[rating=5.00]
Despite its provocative title, Tim Kasher’s second full-length album, Adult Film, has little, if anything, to do with pornography. Instead, the Cursive and Good Life frontman’s latest offering merely revolves around complicated grown-up themes such as relationships, death and money.
This litany of topics is familiar territory for the veteran singer-songwriter. Since his earliest days in Commander Venus in the mid-1990s, Kasher’s deeply confessional, affecting lyrics have been a hallmark of his music. Time and time again, he’s sung about infidelity, mortality and unrealized expectations. And while he continues to explore these themes in a creative manner – regularly using clever turns of phrase like the gifted lyricist he is – the constant barrage of such bleak content is somewhat predictable.

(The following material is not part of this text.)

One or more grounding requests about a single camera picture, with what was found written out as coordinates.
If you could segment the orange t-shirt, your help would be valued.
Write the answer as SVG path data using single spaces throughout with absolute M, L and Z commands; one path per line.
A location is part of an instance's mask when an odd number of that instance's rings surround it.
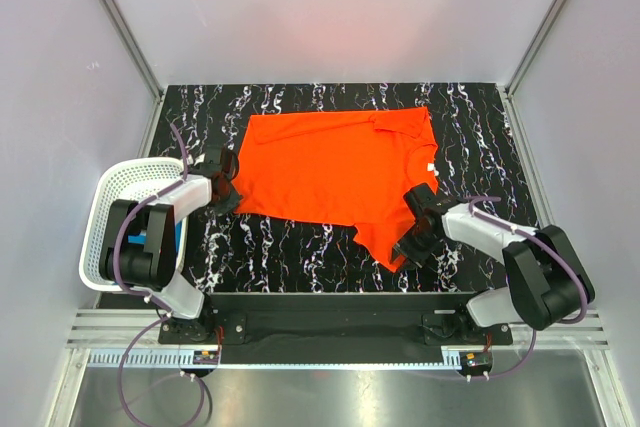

Musically, Adult Film combines jaunty pop-rock anthems (“American Lit” and “Truly Freaking Out”) with somber ballads (“Where’s Your Heart Lie,” “You Scare Me to Death” and “A Lullaby, Sort Of”). A majority of the tracks comprise straightforward pop-rock arrangements, featuring guitar, bass and drums, but Kasher effectively augments his music with the incorporation of a diverse range of instrumentation, from organs and synthesizers to brass and theremin.
Aside from some experimental musical exploration, Tim Kasher plays things relatively safe on Adult Film. Unlike the latest Cursive record, I Am Gemini – a bizarre concept album about twin brothers (one good, one evil) who meet for the first time following their parents’ death and engage in a power struggle for the soul – Adult Film doesn’t break any new ground. In fact, Adult Film is not much different from Kasher’s debut solo album, 2010’s The Game of Monogamy. But instead of bitching about how unful-filling a monogamous relationship is and how difficult it is to remain faithful, he bitches about, well, pretty much the same things here, except he doesn’t want anybody to die now.
Regardless, Tim Kasher is a master at this sort of thing. His output is consistently solid, and you’d be hard-pressed to find a more reliable songwriter in terms of quality and craftsmanship. So although you know exactly what you’re getting when you listen to a new Tim Kasher album, on the bright side, you know exactly what you’re getting.